Srobona Mitra é Economista Sênior do Departamento da Europa do FMI, responsável pela equipe do Artigo IV da área do euro, e é Chefe de Missão para Andorra. Seu trabalho envolve questões relacionadas à estabilidade financeira, e já conduziu pesquisas sobre risco sistêmico, interconexão financeira, fluxos de capital e políticas macroprudenciais. Em cargos anteriores no Departamento de Mercados Monetários e de Capitais, liderou e participou de Programas de Avaliação do Setor Financeiro e missões de assistência técnica em vários países, além de liderar a redação de capítulos do Relatório sobre a Estabilidade Financeira Mundial. Também trabalhou como economista da equipe responsável pela Hungria e realizou estudos analíticos multinacionais sobre países europeus emergentes, inclusive para a publicação Perspectivas Econômicas Regionais: Europa. Doutorou-se em Economia pela Universidade de Washington em Seattle.

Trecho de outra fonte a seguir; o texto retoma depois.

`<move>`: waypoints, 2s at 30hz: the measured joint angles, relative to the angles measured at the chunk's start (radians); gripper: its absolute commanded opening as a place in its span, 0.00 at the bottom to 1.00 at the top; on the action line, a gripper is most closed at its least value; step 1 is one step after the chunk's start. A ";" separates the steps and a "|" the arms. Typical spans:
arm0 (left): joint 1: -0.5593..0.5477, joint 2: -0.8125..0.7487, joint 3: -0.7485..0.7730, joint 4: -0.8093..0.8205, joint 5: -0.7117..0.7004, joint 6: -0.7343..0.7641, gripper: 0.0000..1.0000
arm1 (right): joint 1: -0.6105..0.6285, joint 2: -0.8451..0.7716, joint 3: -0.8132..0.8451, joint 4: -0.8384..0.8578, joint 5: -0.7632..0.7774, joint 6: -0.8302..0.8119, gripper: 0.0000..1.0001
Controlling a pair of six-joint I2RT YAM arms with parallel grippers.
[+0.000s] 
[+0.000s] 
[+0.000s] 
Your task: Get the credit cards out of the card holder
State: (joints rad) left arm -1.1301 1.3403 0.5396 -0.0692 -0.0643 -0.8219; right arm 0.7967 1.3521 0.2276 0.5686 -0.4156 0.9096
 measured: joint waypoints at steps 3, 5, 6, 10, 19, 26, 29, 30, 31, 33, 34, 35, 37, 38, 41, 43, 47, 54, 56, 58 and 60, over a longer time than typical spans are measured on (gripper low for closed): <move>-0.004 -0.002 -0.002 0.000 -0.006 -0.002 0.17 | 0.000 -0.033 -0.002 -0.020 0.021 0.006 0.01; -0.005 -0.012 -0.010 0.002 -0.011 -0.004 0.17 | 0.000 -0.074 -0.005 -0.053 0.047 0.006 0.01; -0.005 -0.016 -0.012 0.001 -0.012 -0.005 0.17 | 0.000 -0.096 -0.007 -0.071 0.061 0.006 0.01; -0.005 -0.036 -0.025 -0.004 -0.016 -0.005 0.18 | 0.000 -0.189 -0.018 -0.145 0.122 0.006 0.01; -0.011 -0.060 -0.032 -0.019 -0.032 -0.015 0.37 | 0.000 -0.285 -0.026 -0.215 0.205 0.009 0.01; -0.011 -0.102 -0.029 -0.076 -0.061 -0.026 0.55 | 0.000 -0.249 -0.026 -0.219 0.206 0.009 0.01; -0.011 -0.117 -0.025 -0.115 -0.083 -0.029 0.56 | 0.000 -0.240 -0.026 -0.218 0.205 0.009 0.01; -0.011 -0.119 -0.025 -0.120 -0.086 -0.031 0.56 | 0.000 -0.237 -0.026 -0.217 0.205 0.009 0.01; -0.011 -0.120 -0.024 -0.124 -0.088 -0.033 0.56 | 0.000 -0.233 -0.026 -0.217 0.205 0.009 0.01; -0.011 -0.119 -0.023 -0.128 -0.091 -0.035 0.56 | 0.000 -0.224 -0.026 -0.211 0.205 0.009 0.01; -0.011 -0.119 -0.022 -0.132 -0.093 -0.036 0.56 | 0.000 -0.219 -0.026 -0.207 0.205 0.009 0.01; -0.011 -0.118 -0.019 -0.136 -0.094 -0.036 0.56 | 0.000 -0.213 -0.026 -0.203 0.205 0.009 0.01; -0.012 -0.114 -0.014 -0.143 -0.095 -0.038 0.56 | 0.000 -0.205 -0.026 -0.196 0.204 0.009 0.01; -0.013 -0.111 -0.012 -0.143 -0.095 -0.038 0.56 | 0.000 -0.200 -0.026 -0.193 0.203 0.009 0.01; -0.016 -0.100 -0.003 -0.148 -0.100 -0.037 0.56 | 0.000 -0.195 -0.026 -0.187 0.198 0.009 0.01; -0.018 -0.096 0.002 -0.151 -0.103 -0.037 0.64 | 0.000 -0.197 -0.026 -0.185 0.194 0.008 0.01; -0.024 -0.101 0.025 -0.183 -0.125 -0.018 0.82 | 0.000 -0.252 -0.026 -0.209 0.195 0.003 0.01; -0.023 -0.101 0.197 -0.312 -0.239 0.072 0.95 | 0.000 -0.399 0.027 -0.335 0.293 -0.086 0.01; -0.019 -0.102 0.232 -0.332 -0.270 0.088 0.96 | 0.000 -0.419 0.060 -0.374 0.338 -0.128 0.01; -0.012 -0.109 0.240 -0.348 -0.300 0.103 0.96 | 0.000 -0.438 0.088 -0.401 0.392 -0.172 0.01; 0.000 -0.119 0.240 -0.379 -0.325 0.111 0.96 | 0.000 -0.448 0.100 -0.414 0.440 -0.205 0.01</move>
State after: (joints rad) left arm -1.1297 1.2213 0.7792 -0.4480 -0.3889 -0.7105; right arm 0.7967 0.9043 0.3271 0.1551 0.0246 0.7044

Andreas (Andy) Jobst é Economista Sênior do Departamento da Europa do FMI, onde cobre o setor financeiro, política monetária, política climática e supervisão macroprudencial para a área do euro. Anteriormente, participou das equipes responsáveis por Índia, Irlanda, Itália, Letônia, República Eslovaca e Suíça. Também atuou como um dos principais autores do Relatório sobre a Estabilidade Financeira Mundial e liderou, entre outros, os exercícios de teste de estresse (solvência/liquidez) como parte do Programa de Avaliação do Setor Financeiro (2005–2013) para a Alemanha, Bélgica, Espanha, Estados Unidos, RAE de Hong Kong e Reino Unido.
Ocupou altos cargos fora do FMI – como Assessor do Diretor Geral e CFO do Grupo Banco Mundial (2016–19), onde foi responsável pelo financiamento do desenvolvimento (com foco em infraestrutura), gestão de risco e a concepção e implementação de políticas financeiras e regulamentares (incluindo representações no G-20 e no Conselho de Estabilidade Financeira) e Economista Chefe e Subdiretor (Supervisão) da Autoridade Monetária das Bermudas (2011–14), onde implantou a estrutura de supervisão macroprudencial e assessorou o Ministério das Finanças sobre políticas fiscais. Durante este período, também foi copresidente de um grupo de trabalho da Associação Internacional de Supervisores de Seguros.
Andy Jobst também trabalhou na Federal Deposit Insurance Corporation, no Deutsche Bundesbank, no Banco Central Europeu, no Banco da Inglaterra e no Deutsche Bank (Londres) e foi assessor externo do Banco Europeu de Investimentos. Doutorou-se pela London School of Economics.
Aiko Mineshima é Economista Sênior do Departamento da Europa do FMI, onde é parte da equipe responsável pela Alemanha. Anteriormente, atuou no Departamento de Finanças Públicas do FMI, onde integrou a equipe de autores do Monitor Fiscal, bem como nos departamentos da Ásia e do Pacífico e do Oriente Médio e Ásia Central. Antes de ingressar no FMI, foi economista do Banco do Japão, com passagens prolongadas pelos Departamentos de Estudos Econômicos e Mercados Financeiros. Graduou-se pela Universidade de Columbia.